Metabolism enhancers, on the other hand, seem like a pretty good idea. After all, most fitness regimens fail because the exerciser doesn’t feel they’re getting results consummate with their efforts. If you take a metabolism enhancer and sit on the couch, very little will happen. You may lose a little bit of weight, but not much. However, if you exercise while taking them and drop more weight than you were suspecting in your first week at the gym, that might be incentive to go back the second week.


Absorption blockers...I don’t know, they just don’t smell right to me. Even if a drug blocks the fat you’re absorbing from food, that’s hardly the only way you get fat. In fact, I’d wager more weight problems result from sugar and carbohydrates than from fat anyway. And if metabolism enhancers encourage you to undertake healthy behavior, absorption blockers just shield you from some of the effects of unhealthy ones. No real incentive to change or improve the way you eat. Plus, all that fat your body isn’t absorbing...just remember it has to go somewhere. So unless part of your ideation for the new thin you is ‘someone who goes to the bathroom once an hour,’ absorption blockers may not be the way to go.

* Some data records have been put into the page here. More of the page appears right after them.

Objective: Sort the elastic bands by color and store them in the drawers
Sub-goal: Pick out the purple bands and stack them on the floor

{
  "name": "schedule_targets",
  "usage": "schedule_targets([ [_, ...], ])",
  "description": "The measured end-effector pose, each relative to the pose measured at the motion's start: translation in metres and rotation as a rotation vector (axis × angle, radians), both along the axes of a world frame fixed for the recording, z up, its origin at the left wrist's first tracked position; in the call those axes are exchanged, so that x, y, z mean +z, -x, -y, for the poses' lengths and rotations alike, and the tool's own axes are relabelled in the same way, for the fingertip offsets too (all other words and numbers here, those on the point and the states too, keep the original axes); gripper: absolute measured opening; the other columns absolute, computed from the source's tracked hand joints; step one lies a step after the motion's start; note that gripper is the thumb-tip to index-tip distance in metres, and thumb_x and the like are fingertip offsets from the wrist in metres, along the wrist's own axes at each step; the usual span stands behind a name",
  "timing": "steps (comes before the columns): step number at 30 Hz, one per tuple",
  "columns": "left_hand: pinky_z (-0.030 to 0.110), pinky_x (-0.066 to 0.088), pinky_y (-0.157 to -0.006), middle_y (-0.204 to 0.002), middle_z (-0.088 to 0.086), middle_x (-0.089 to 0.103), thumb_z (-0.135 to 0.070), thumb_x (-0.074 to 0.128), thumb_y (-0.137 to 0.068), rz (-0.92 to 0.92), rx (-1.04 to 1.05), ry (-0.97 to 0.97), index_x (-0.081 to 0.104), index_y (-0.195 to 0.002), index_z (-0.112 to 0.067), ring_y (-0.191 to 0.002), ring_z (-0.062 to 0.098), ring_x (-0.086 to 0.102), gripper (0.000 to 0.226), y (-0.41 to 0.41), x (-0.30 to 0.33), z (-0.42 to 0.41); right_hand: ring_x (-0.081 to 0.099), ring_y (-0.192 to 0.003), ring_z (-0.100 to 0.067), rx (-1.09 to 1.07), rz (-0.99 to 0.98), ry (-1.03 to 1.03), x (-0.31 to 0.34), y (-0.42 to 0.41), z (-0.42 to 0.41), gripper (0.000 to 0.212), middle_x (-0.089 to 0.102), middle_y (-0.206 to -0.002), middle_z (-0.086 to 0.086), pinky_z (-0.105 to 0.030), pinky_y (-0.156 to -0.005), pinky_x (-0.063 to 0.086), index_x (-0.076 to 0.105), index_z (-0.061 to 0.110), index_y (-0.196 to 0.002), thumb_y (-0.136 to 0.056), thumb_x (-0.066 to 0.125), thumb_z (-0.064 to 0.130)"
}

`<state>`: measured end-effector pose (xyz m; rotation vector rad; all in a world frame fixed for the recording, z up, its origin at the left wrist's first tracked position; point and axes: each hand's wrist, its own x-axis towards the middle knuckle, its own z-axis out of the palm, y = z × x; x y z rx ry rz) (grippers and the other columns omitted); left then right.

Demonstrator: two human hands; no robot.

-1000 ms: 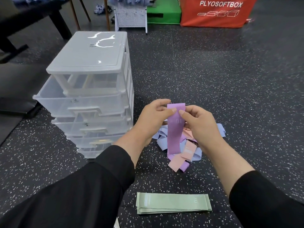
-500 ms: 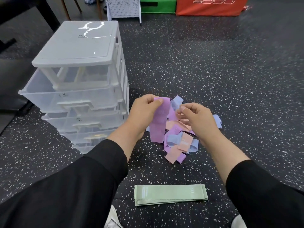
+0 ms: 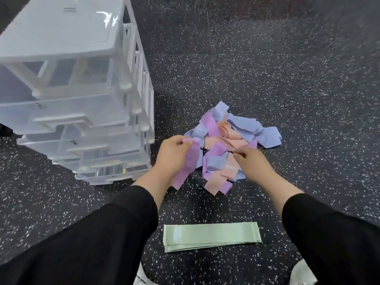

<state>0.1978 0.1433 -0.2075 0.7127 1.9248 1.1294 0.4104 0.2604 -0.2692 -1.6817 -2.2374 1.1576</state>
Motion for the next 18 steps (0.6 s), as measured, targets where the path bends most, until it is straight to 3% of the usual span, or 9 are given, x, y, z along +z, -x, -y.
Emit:
schedule_targets([
  [5,0.023,0.044,-0.074,-0.099,0.003,0.072,-0.022,0.059,-0.100,0.070,0.018,0.019,0.074,-0.100,-0.018,-0.085,0.011,0.057,0.016,0.000,-0.020,-0.016,0.061,-0.113,-0.031,0.087,0.140,0.012,-0.029,0.017,-0.030,0.039,0.067,-0.128,-0.009,-0.035,-0.096,0.049,0.061,0.020,-0.135,-0.103,0.040,0.016],
  [8,0.024,0.045,-0.073,-0.102,0.006,0.072,-0.021,0.060,-0.100,0.099,0.043,0.039,0.075,-0.100,-0.017,-0.086,0.013,0.057,0.015,0.002,-0.030,-0.027,0.060,-0.118,-0.028,0.153,0.220,0.044,-0.047,0.030,-0.045,0.043,0.062,-0.138,-0.008,-0.028,-0.092,0.044,0.050,0.017,-0.145,-0.104,0.038,0.011],
  [13,0.027,0.042,-0.070,-0.090,0.004,0.064,-0.020,0.060,-0.100,0.137,0.026,0.059,0.074,-0.096,-0.013,-0.079,0.014,0.052,0.016,0.007,-0.044,-0.041,0.060,-0.117,-0.032,0.219,0.279,0.062,-0.066,0.047,-0.057,0.046,0.059,-0.136,-0.016,-0.027,-0.084,0.043,0.039,0.009,-0.150,-0.104,0.041,0.007],
  [18,0.027,0.039,-0.066,-0.075,-0.003,0.057,-0.021,0.060,-0.100,0.151,0.005,0.089,0.070,-0.080,-0.021,-0.071,0.013,0.048,0.023,0.010,-0.055,-0.050,0.053,-0.124,-0.033,0.285,0.421,0.076,-0.087,0.056,-0.064,0.053,0.050,-0.142,-0.014,-0.040,-0.099,0.047,0.032,0.016,-0.154,-0.102,0.040,0.009],
])
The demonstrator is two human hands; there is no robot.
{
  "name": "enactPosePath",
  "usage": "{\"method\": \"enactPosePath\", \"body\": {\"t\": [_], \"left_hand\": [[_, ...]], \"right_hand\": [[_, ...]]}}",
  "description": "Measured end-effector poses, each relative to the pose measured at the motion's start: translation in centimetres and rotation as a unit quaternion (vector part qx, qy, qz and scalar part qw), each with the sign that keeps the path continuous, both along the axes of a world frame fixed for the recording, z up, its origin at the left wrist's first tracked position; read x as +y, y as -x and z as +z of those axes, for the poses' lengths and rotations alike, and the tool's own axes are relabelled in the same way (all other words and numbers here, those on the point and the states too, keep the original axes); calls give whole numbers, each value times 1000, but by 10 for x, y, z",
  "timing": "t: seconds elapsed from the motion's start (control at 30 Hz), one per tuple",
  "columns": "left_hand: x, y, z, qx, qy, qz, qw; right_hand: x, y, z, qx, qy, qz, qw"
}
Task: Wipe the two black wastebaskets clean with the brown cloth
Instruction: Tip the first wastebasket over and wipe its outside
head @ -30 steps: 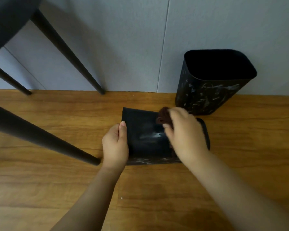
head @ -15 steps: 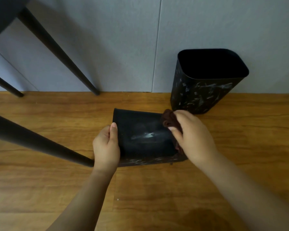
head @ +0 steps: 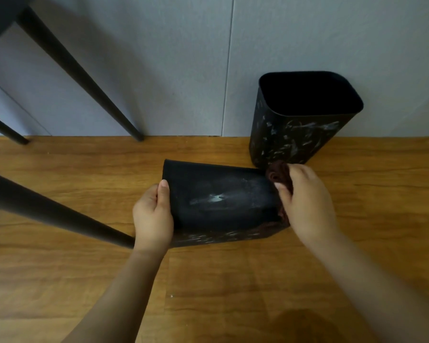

I know what you’re thinking. “But Sarah, you promised me science! Where’s my science???” Well, to explain why I chose a more anecdotal path for this column, let me present you a little bit of my research;


“Free fatty acid is liberated from lipoproteins by lipoprotein lipase (LPL) and enters the adipocyte, where it is reassembled into triglycerides by esterifying it onto glycerol...In humans, lipolysis is controlled though the balanced control of lipolytic B-adrenergic receptors and a2A-andronergic receptor mediated antilipolysis.”


Hey, wake up! The column's not done yet!


So anyway, that's it. Since I have the bottles, I might try a supplement or two this week and let you know how I make out; I figure it can't hurt any more than the Gravity Reese's Cup Flurries. But I think the thing that's really going to help me get back on track is not having these damn student loans to figure out. And one way or another, that'll all be done soon, and I'll be in Boston.


Preferably leaping over pedestrians and running like I nicked a little old lady’s purse.